*Try it*. Identify every line in the records below that contains the word "black", and copy each of those lines.

Data extracted from a collection
····················

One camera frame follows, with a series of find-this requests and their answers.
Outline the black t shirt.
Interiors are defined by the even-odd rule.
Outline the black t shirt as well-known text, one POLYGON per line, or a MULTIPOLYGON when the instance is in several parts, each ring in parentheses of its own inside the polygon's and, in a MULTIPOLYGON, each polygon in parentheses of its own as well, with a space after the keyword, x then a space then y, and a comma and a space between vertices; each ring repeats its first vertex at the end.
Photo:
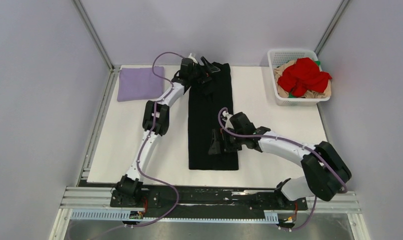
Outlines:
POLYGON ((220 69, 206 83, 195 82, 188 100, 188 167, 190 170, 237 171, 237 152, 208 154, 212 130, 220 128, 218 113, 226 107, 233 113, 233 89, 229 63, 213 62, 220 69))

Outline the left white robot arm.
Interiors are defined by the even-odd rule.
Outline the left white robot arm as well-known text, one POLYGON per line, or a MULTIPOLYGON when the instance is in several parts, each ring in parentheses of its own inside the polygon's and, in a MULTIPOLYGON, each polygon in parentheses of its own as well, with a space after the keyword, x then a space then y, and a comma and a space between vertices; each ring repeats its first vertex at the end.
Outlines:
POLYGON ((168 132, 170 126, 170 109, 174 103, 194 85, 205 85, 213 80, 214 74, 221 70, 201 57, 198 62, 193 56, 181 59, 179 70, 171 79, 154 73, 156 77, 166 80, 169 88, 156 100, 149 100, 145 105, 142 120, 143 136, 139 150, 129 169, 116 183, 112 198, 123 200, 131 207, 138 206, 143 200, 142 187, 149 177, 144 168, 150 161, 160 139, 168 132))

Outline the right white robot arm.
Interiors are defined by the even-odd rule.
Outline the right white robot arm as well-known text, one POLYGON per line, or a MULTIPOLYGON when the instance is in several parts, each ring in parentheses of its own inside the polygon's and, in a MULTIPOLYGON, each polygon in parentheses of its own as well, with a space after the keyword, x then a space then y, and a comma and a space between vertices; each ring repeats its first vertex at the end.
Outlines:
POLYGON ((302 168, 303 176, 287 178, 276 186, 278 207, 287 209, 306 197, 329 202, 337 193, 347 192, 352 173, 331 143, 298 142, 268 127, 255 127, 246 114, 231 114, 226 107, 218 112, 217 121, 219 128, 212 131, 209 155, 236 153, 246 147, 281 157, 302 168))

····················

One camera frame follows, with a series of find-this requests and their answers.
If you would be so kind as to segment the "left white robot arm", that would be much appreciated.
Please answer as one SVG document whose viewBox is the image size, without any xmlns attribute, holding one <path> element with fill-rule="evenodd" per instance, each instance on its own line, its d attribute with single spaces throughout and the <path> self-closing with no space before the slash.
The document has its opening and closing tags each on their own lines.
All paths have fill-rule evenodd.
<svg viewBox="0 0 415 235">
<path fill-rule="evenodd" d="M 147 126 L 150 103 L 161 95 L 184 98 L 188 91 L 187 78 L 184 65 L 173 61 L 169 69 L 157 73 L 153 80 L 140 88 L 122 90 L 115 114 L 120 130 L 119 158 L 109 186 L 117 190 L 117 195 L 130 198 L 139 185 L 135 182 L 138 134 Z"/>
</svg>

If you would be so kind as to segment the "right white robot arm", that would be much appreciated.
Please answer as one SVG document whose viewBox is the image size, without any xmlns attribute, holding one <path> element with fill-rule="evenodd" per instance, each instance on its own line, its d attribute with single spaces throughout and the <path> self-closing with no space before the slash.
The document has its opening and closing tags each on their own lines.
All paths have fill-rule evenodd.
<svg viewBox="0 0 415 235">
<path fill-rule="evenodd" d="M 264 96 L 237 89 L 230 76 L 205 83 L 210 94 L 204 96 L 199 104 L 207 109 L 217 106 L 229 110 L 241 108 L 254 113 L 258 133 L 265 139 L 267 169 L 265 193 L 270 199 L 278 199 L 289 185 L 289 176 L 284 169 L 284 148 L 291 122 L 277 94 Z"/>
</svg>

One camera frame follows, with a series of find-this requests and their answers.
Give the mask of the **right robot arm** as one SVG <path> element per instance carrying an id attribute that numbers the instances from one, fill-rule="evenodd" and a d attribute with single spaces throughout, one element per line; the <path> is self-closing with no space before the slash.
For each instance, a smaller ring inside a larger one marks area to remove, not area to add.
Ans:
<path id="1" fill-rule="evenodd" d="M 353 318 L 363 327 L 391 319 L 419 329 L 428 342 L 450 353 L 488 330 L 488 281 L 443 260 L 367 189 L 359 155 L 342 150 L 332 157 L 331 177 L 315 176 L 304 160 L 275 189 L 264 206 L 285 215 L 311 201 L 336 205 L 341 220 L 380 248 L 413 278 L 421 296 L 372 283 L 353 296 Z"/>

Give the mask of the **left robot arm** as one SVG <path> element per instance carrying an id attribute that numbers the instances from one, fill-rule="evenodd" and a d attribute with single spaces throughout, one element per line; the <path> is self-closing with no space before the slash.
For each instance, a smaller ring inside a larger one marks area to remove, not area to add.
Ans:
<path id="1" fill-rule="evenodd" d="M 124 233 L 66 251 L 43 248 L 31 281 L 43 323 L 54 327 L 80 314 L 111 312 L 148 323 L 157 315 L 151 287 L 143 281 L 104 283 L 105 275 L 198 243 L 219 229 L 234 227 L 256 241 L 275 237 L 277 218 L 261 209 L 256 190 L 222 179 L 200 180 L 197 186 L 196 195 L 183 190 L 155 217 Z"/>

····················

*Answer space*.
Outline the black t shirt.
Outline the black t shirt as well-known text, one POLYGON per line, or a MULTIPOLYGON when the instance is in several parts, each ring in parentheses of its own inside the polygon's and, in a MULTIPOLYGON, each polygon in parentheses of its own as well, with a space after the keyword, x then a space then y, and a comma and a space between vertices; each ring repeats its first vertex at the end.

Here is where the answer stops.